There’s an ongoing decline in Discover traffic due to the influx of social posts and AI summaries, which now occupy space in the Discover feed, pushing aside traditional articles.
Previously, crafting articles about viral social media topics was highly effective for attracting clicks. However, the landscape is shifting, prompting Google to experiment with tracking social platform traffic.
Nevertheless, quality and relevance in content continue to hold significant value. Regardless of technical optimization, content that resonates with user interests will always triumph over less relevant material.
Should your content miss the mark on Discover, assess whether it aligns with what Discover seeks to highlight. And in case of a traffic dip, critically examine your content before delving into technical issues.
Don’t be discouraged from optimizing for Discover. These strategies won’t impact traditional search negatively, and they might unexpectedly boost your Discover traffic, as I’ve observed non-publishers enjoy temporary spikes in clicks.
The three primary factors I scrutinize during new client audits are the Discover publisher profile, article images, and signals from the publisher and author. These form the basis of your optimization process.
Your publisher profile should reflect your website and social profiles accurately. Tools like Damian Tsuabaso’s app, albeit in Spanish, can help identify your profile page.
Discover profiles are linked to your entity’s Knowledge Graph ID and this is crucial for your representation as a publisher. Focus on whether your profile pages accurately portray your brand’s identity.
Incorporate your social media handles into your publisher’s profile.

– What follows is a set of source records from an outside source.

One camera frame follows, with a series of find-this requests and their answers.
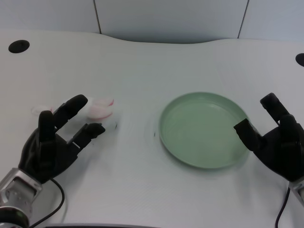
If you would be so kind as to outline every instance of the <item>white table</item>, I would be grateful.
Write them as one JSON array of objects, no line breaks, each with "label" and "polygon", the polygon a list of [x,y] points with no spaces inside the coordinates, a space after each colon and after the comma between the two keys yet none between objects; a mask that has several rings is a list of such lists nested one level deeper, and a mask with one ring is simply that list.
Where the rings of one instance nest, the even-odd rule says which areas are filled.
[{"label": "white table", "polygon": [[[0,34],[0,178],[17,167],[23,144],[37,126],[31,107],[59,105],[77,94],[111,96],[119,107],[117,129],[95,140],[56,178],[67,204],[48,223],[273,227],[287,188],[283,178],[253,154],[230,169],[187,166],[162,148],[157,119],[177,96],[207,91],[235,101],[265,134],[275,122],[259,100],[274,92],[303,125],[304,67],[295,56],[304,52],[304,44],[230,39],[179,45],[93,33]],[[29,49],[8,52],[19,39],[28,40]],[[54,184],[45,184],[32,221],[59,202]],[[279,226],[303,224],[304,209],[291,194]]]}]

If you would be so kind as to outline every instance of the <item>robotic hand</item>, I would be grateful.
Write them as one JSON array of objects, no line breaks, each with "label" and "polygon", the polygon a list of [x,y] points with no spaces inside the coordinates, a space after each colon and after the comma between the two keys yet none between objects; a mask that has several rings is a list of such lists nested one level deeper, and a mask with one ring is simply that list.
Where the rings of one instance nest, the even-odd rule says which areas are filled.
[{"label": "robotic hand", "polygon": [[66,142],[56,132],[87,103],[77,95],[54,113],[43,111],[38,128],[25,143],[18,168],[0,182],[0,227],[28,228],[31,204],[42,191],[42,184],[61,174],[92,139],[105,132],[101,123],[85,124]]},{"label": "robotic hand", "polygon": [[278,127],[261,136],[245,119],[234,128],[264,165],[290,181],[289,188],[304,206],[304,130],[273,93],[260,102]]}]

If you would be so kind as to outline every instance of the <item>silver metal wrist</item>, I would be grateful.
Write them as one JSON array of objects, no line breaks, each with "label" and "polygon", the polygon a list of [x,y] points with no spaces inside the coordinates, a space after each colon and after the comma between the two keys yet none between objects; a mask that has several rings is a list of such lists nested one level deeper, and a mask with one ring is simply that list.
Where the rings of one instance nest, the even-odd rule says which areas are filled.
[{"label": "silver metal wrist", "polygon": [[38,181],[13,168],[0,182],[0,210],[19,211],[29,219],[32,202],[41,191]]}]

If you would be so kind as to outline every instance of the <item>green dish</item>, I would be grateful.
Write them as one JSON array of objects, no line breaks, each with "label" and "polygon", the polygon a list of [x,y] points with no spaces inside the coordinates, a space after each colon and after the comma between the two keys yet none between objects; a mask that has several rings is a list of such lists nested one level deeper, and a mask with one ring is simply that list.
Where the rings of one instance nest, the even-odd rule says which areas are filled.
[{"label": "green dish", "polygon": [[159,121],[160,138],[177,159],[200,168],[221,168],[248,153],[234,126],[248,118],[217,94],[185,94],[169,103]]}]

This linkage often requires patience, as manual updates are necessary.
Verify if you have the max-image-preview:large tag, which is vital for showcasing large images in article previews, a detail often overlooked in many CMSs.
Images, especially hero images, should be at least 1,200 pixels wide, aligning with Google’s recommendations for optimal display in Discover.

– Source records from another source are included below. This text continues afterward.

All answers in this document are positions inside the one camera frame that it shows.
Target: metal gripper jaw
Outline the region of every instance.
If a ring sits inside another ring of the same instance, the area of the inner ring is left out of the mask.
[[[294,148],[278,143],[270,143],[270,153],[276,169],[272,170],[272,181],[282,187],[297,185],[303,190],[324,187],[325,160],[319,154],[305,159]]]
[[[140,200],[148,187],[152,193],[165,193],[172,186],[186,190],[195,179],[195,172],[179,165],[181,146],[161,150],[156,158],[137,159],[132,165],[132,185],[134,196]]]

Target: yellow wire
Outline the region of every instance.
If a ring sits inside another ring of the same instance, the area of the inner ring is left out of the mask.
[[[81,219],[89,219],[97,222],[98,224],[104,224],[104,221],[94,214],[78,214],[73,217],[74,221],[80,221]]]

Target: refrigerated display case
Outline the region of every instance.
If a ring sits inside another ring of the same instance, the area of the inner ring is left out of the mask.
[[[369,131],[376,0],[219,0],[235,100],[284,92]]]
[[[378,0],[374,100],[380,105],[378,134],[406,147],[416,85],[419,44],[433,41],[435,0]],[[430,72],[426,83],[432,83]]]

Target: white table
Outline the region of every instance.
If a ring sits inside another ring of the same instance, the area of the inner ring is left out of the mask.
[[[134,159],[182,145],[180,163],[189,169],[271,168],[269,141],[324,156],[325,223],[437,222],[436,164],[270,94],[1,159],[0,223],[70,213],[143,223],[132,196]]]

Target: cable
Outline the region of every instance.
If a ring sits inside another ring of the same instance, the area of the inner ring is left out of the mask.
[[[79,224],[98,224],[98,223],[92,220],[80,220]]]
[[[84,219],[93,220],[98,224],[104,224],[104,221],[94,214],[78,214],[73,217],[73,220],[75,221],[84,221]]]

Ensure your Open Graph image tags are correctly configured and reflect high-quality images instead of logos, enhancing Discover visibility.
Prioritize author transparency by ensuring details such as author photos, bios, and social links are visible, underpinning credibility.
Maintain thorough publisher transparency by linking robust About Us and policy pages, as well as implementing structured data carefully.
Discover thrives on relevance, timely content, and authority. Optimization can’t substitute the necessity for high-quality, suitable content.
Remember, Discover is just the starting point. Uncover larger opportunities for your content through comprehensive audits.